● **WHAT NEEDS TO BE DONE**
Given the listing below, write out exactly the lines starting with the line that has "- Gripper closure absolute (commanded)" and going on through the line that has "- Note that", both kept.

● **SOURCE MATERIAL**
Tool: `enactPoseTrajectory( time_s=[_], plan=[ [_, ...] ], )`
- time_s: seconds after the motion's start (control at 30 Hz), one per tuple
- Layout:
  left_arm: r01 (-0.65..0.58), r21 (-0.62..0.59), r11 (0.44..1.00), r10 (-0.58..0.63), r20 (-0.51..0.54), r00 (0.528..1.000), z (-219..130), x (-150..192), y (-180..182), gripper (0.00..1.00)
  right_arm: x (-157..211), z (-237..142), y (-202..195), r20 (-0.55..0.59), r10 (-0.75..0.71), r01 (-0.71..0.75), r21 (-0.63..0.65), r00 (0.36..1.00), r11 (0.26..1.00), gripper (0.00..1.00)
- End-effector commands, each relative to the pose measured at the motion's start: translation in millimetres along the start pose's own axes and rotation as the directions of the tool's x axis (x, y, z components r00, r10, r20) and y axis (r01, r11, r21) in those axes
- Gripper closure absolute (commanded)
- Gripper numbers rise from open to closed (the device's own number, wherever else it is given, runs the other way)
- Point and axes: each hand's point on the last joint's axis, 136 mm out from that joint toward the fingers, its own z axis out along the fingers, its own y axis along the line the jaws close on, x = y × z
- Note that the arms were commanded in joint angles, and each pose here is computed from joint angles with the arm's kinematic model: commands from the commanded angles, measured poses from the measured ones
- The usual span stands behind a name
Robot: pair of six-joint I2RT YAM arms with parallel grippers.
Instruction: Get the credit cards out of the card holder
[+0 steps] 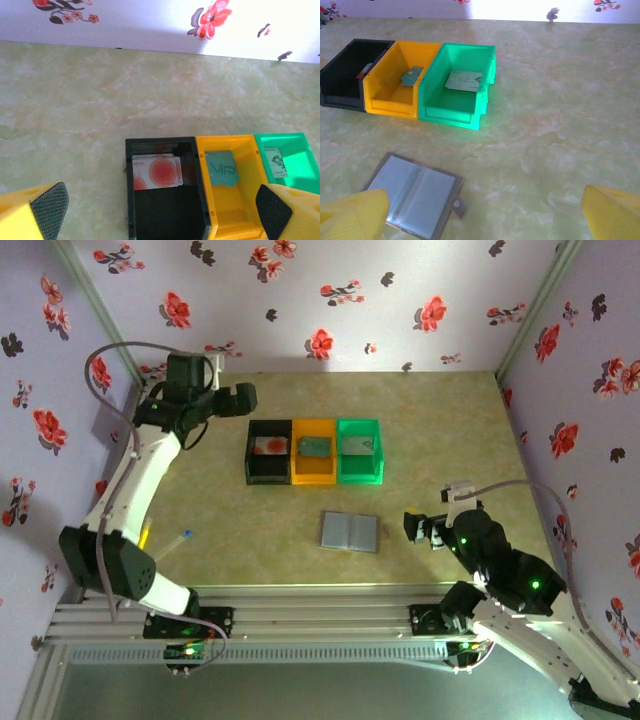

● **RESPONSE TO THIS TASK**
- Gripper closure absolute (commanded)
- Gripper numbers rise from open to closed (the device's own number, wherever else it is given, runs the other way)
- Point and axes: each hand's point on the last joint's axis, 136 mm out from that joint toward the fingers, its own z axis out along the fingers, its own y axis along the line the jaws close on, x = y × z
- Note that the arms were commanded in joint angles, and each pose here is computed from joint angles with the arm's kinematic model: commands from the commanded angles, measured poses from the measured ones

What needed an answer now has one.